(Task objective)
Bring together copies of the lines in the data below that contain the word "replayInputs".

(Material provided)
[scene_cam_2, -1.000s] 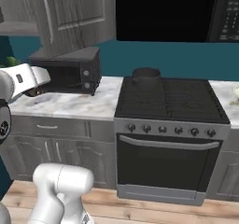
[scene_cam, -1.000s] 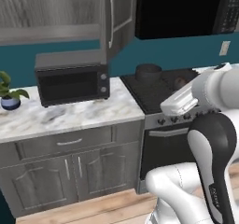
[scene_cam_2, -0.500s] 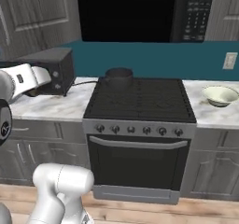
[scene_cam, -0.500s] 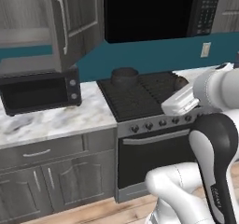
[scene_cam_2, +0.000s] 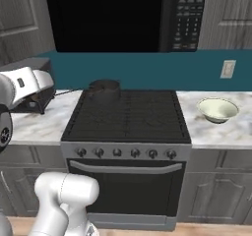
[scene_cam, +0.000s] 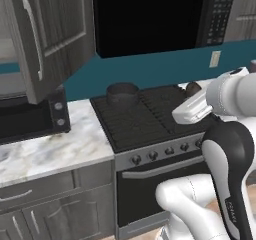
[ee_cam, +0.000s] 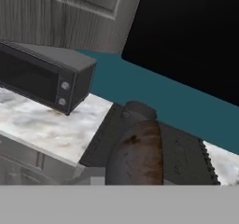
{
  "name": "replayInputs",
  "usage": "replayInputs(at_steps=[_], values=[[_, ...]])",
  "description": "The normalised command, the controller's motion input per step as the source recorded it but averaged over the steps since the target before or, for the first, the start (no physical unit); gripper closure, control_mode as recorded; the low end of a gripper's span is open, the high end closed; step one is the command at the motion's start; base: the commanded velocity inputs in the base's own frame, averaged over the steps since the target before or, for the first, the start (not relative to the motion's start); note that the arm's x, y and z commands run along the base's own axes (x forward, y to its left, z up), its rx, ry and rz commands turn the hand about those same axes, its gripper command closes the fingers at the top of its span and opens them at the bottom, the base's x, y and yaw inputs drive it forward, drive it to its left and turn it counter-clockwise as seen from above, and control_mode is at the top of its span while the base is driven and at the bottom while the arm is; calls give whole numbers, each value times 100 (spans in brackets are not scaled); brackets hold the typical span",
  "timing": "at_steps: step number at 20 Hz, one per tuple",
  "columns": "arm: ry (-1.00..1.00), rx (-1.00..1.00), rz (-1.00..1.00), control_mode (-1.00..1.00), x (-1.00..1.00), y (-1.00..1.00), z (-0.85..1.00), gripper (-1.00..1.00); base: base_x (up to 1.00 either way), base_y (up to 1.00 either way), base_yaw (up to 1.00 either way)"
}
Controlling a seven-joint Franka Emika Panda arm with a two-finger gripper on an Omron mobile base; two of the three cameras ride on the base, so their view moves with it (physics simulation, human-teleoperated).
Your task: Open the cabinet and move the ladle to the pot. Then close the cabinet.
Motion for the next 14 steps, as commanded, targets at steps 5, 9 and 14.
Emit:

(Your response)
  "name": "replayInputs",
  "usage": "replayInputs(at_steps=[_], values=[[_, ...]])",

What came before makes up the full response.